Is it morally wrong to impose your own ideals on a child or infant whom has no understanding of the world yet?

--------------

Personally, I think that this question itself is unanswerable, except for very specific beliefs like religion, belief in the scientific method, belief in specialized hypotheses/theories, etc.

While I'll buy the whole "tabula rasa" bit with regard to children, there is no way to be a parent without "imposing" your own ideas on a child, even if only by introducing them to those, and others. Most children find, as they make their way to adulthood, and regardless of their upbringings, that they either strongly gravitate toward certain beliefs of their parents and actively reject certain others.

As a parent a part of your role is to mold and form your child as best you can. That's not the same thing as being a constant "enforcer" with them and their every belief. You couldn't do that even if you wanted to, and my observation is that those brought up under the most restrictive circumstances, particularly religious restrictions, very often rebel against these far more strongly than those who are given exposure, even strong encouragement, to adopt a stance but are ultimately allowed to make that determination themselves.
 
--------
Would you impose those ideals on your own child?
--------

I think I've already answered that above.
 
-------
Would you consider forced religious teachings to be the same as brainwashing?
-------

Seriously, what is a "forced" religious teaching and how does religious teaching vary from any number of other teachings? You can force religious practice (or the appearance of it) and you can force individuals (children and adults) to mouth the sentiments you want to hear when power dynamics allow it, but I don't think that religious teachings are any more forced than other things you teach them.  It's impossible to teach everything, and a travesty to teach nothing.  You are going to pick and choose what you teach your child, about anything.  You can expose a child to a single religious outlook but, in the world we live in now, it is impossible to limit them to hearing just what you're saying. Also, rigidity of thought can be promulgated in many areas other than the religious, and often is. People just love certainty, and some people deal far less well than other with uncertainty, and those who deal less well tend to be rigid, period.

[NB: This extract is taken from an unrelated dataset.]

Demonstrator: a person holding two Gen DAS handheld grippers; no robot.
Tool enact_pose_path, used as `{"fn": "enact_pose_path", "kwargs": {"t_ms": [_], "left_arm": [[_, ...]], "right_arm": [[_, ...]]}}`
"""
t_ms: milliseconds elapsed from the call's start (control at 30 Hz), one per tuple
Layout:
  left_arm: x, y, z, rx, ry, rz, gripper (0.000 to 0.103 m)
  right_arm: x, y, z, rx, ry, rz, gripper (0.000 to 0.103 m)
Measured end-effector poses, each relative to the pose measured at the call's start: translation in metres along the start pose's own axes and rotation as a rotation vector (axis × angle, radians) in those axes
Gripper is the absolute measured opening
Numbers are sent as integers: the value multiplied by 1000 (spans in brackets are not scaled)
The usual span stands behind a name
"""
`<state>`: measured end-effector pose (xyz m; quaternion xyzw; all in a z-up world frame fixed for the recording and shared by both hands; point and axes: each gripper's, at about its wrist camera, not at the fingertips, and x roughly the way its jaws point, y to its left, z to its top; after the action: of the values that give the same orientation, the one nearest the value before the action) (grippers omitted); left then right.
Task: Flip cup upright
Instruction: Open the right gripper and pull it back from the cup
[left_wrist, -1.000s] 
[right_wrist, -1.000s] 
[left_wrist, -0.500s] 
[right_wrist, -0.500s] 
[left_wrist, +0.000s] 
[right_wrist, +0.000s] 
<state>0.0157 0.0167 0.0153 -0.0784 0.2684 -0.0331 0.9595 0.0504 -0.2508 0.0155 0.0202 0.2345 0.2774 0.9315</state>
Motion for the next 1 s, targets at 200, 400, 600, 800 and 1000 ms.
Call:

Also, I've seldom seen any person become spiritual/philosophical/religious "spontaneously." By our very nature we tend to focus on the temporal because that's (relatively) easy to contemplate. I don't think it's harmful to any child to begin looking at the "big questions" that are taken up by the world's religions. One of the best professors of philosophy I ever knew was capable of presenting the viewpoint he was presenting as if he believed it to his very core, though he didn't believe a lot of them. He had a belief in examining philosophical questions thoroughly. (I also found out later he was a minister in a protestant denomination. Which one I cannot recall all these years later.)
 
--------
Do you feel if you weren't brought up in a certain religious background your thoughts would either be more or less valid due to self understanding instead of biased behavior/expectations from authority figures and respected peers?
--------

Actually, for my self, I think they'd be less valid because they'd probably not even be well formed. My religious upbringing was a springboard for the contemplation of the self and understand my relationship with others. I haven't been "caged" by that upbringing.
 
--------
Personally I wouldn't impose anything on my child and allow him/her to come to their own conclusion of the age old question... Is there an afterlife and what happens next?
---------

Personally, I think that everyone does come to their own conclusion to this question. It can be strongly colored by one's religious background, but for everyone who's accepted what they were taught hook, line, and sinker and without questioning it there are those who've come to the same conclusions, and diametrically opposed conclusions, because their background brought the very contemplation of this question to their minds.
 
-------
I believe being able to let them come to their own understanding would allow them to pass into an understanding of who they are as individuals and how they identify themselves in a world where originality is slowly becoming something everyone else is.
-------

I don't believe that anyone, really, comes to their own understanding of anything in a vacuum. I also don't think that instruction in matters religious and philosophical need be (not that it often isn't - I can't deny reality) a mental cage, but can be instead a scaffold.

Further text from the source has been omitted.